After some algebra, I worked out that there are 6 possible polynomials for which
f(f(x)) = g(x) is true
f(x) = ±x^2 -2x +c
c can be any 3 of the solutions to to c^3 -8c^2 + c - 2 = 0
(All three solutions to this polynomial are real)
Then again, that’s only polynomials. Lord knows how to show that there are/aren’t non-polynomial solutions.
A little more searching turned up this page, which has a whole lot of references on the topic.
Actually, I’m tired, and I’ve lost track of my work. I thought my polynomial had three distinct zeros, but I just checked and the one in my previous post doesn’t (only one real zero). Unless I’m making another mistake there are only 2 polynomials for f(x).

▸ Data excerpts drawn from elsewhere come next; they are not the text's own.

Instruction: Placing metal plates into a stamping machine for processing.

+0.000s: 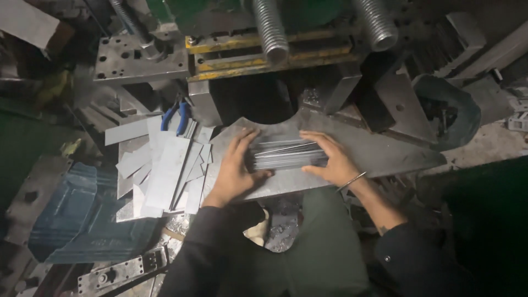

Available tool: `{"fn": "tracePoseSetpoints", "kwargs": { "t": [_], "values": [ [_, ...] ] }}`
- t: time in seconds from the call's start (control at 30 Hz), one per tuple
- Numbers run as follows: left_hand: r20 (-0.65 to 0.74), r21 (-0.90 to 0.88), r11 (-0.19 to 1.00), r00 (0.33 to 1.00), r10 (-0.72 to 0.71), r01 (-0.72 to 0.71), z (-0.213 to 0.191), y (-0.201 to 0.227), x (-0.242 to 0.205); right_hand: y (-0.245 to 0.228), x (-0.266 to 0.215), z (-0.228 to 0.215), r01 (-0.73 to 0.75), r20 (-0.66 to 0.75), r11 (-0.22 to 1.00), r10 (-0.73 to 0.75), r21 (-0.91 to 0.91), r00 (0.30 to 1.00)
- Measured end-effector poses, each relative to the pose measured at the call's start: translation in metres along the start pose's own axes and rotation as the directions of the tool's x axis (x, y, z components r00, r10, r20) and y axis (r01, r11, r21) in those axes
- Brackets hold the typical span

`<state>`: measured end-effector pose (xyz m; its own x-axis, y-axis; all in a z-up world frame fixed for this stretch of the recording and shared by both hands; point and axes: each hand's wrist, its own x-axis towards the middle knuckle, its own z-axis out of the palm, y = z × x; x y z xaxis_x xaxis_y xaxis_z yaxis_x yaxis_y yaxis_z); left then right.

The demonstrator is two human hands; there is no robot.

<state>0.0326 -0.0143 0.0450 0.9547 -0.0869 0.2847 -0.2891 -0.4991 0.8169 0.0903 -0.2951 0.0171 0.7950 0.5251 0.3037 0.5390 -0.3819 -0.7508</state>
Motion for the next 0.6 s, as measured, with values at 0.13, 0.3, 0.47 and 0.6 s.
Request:
{"fn": "tracePoseSetpoints", "kwargs": {
  "t": [0.13, 0.3, 0.47, 0.6],
  "values": [
    [-0.004, -0.003, 0.998, 0.998, 0.061, -0.061, -0.002, -0.013, -0.001, 0.013, 0.0, 0.002, -0.104, 0.031, 0.995, 0.103, 0.013, 0.994],
    [-0.137, -0.048, 0.998, 0.99, 0.034, -0.041, 0.005, -0.01, -0.008, 0.006, -0.005, 0.004, -0.236, 0.022, 0.97, 0.235, 0.062, 0.972],
    [-0.135, -0.1, 0.993, 0.99, 0.048, -0.062, 0.012, -0.019, -0.008, 0.014, -0.006, 0.013, -0.213, -0.056, 0.962, 0.226, 0.173, 0.973],
    [-0.078, -0.22, 0.973, 0.996, 0.051, -0.067, 0.029, -0.003, -0.007, -0.017, 0.002, 0.018, -0.111, -0.07, 0.96, 0.134, 0.258, 0.989]
  ]
}}
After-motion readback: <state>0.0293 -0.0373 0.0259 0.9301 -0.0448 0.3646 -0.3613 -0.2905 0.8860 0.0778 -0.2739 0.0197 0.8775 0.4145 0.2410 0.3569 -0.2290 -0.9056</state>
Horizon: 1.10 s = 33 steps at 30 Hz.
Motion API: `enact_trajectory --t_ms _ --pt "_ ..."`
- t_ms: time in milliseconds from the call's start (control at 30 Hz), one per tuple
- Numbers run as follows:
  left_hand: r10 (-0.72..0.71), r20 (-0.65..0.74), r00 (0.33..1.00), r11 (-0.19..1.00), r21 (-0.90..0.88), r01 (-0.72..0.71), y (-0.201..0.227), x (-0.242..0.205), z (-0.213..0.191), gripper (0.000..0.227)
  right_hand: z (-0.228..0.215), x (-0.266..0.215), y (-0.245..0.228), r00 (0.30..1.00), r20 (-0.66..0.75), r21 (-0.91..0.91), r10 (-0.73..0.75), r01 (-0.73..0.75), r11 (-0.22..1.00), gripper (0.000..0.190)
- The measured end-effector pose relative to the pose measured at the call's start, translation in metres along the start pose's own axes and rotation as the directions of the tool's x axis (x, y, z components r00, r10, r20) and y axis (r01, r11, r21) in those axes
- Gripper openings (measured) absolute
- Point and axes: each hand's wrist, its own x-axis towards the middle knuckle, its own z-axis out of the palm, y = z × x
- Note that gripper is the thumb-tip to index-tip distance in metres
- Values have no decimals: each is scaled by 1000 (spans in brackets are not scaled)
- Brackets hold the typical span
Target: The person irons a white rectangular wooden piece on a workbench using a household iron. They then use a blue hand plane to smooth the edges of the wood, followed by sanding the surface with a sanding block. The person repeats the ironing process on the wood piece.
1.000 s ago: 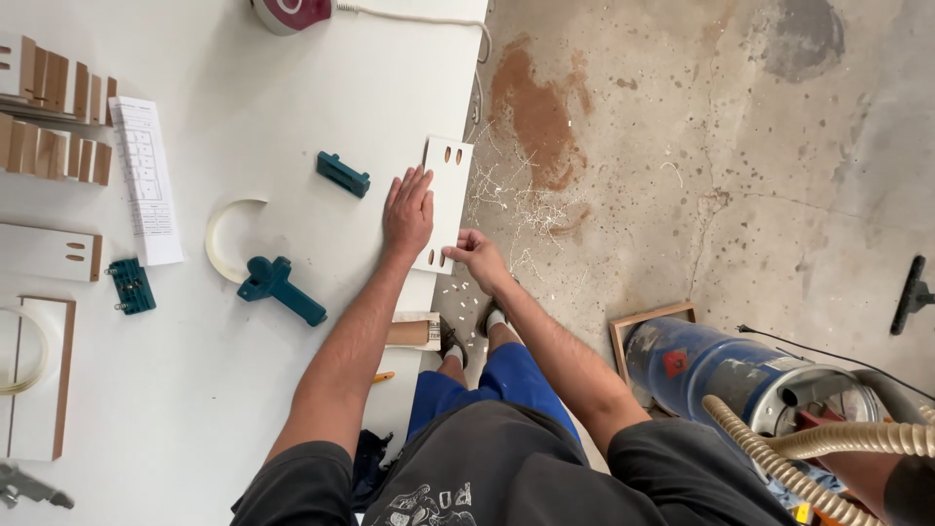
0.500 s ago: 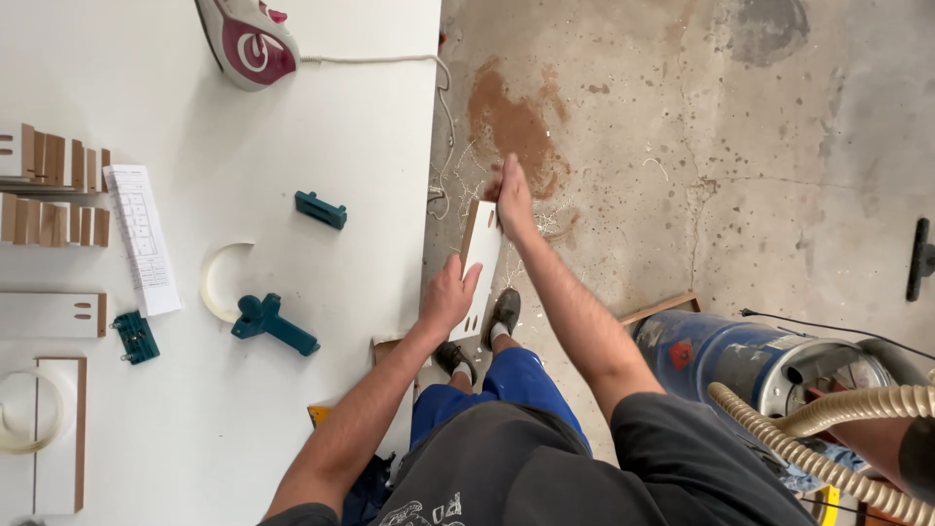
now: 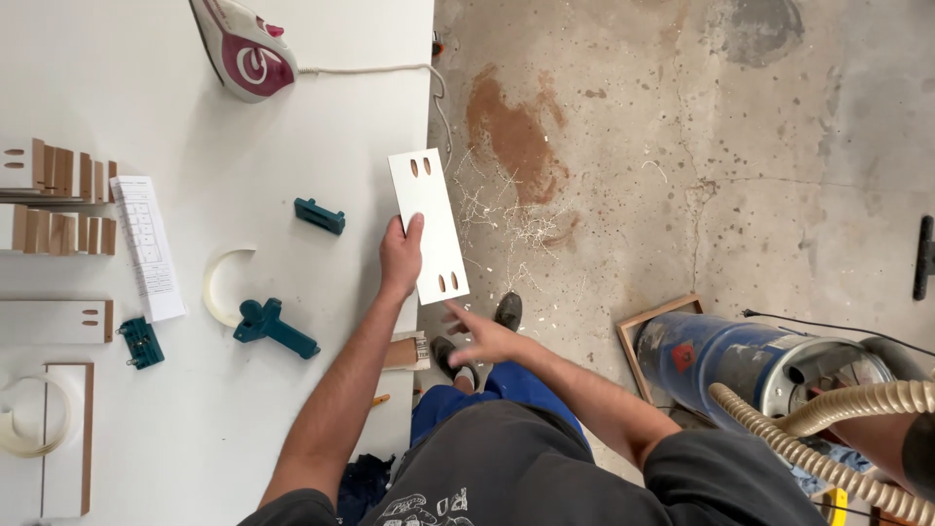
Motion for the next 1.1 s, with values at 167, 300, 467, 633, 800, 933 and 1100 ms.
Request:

Depends. Are we working in R [symbol]®[/symbol] R or C [symbol]®[/symbol] C?
Well I’m assuming we’re not dealing with complex solutions.
Anyway, I looked over my work and I think I caught my mistake. (Maybe someone could check my work for me).
If you take MikeS’s work and set the coefficients of the two polynomials equal to each other, you get this system:
a^2 = 1
2*a^2 * b = -4
a(2ac +b^2 +b) = 8
c(b + ac +1) =2
I get that b = -2 (always)
a = -1 or 1
-c^3 +16c^2 - c = 2
^This is the right polynomial, I think. It DOES have 3 real solutions.
f(x) = x[sup]2[/sup] - 2x -1 works. Just a little intelligent trial and error. Don’t believe there’s a general solution approach.